PERPL is a probabilistic programming language developed specifically to address recursive problems with precise solutions. Unlike traditional approaches that generate random outcomes, this language thoroughly examines the possibilities of outcomes and calculates the distribution of results accurately. By using this method, recursive problems can be solved in polynomial time, offering significant efficiency and accuracy improvements over conventional methods.

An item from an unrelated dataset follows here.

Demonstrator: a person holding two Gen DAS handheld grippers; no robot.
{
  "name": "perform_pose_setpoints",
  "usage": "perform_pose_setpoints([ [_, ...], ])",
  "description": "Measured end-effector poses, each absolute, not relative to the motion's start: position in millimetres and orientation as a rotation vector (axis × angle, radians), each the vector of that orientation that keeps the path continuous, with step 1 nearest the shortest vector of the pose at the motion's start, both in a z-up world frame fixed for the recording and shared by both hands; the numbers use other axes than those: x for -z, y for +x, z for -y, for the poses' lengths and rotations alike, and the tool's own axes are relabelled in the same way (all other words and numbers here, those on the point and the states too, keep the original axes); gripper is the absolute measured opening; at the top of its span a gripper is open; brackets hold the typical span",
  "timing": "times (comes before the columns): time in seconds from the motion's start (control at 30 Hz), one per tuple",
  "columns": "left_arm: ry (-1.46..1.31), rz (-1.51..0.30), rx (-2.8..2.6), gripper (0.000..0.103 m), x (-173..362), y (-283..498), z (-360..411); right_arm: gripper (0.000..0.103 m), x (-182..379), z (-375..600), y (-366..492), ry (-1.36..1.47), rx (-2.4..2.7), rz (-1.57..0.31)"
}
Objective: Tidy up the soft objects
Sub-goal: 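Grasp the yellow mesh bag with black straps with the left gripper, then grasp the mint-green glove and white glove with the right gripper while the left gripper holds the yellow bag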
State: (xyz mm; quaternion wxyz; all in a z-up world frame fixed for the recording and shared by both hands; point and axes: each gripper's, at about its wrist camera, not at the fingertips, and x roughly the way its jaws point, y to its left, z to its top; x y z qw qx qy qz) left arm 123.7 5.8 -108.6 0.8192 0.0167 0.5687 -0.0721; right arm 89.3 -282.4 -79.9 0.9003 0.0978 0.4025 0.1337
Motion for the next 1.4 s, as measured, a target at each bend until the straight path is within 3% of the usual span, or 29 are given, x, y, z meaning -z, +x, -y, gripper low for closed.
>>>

./perplc [options] FILE.ppl
The -z and -o flags:
To compute the sum product: use -z
flag
./perplc -z ./examples/von_neumann.ppl
To output an FGG: use -o
flag and indicate an outfile
./perplc -o stairs.fgg ./examples/stairs.ppl
PYTHONPATH=../fggs:$PYTHONPATH python3 ../bin/sum_product.py stairs.fgg
The only built-in datatype is Bool
:
True
True == not False
False
False == not True
if
if True then False else True
There is a built-in equality operator (==
) that returns a Bool
:
True == True
if x==y then True else False -- True if x is equal to y, otherwise False
Let-binding:
let x = True in x
let x = 5 -- Define a variable x with value 5
let y = 7 -- Define a variable y with value 7
let z = x + y -- Define a variable z with the sum of x and y
-- z is now 5 + 7, which is 12
PERPL has first-class functions (lambda-expressions):
\x: Bool. x -- with type annotation
\x. x -- without type annotation
(\x. x) True -- application
(\x. \y. x) True True -- function of two arguments
Example: Verify DeMorgan's Laws:
define and = \ a. \ b. if a then b else False;
define or = \ a. \ b. if a then True else b;
define not = \ a. if a then False else True;
define xor = \ a. \ b. if a then not b else b;
define flip = amb True False; -- either True or False
let a = flip in
let b = flip in
(not (and a b) == or (not a) (not b), not (or a b) == and (not a) (not b))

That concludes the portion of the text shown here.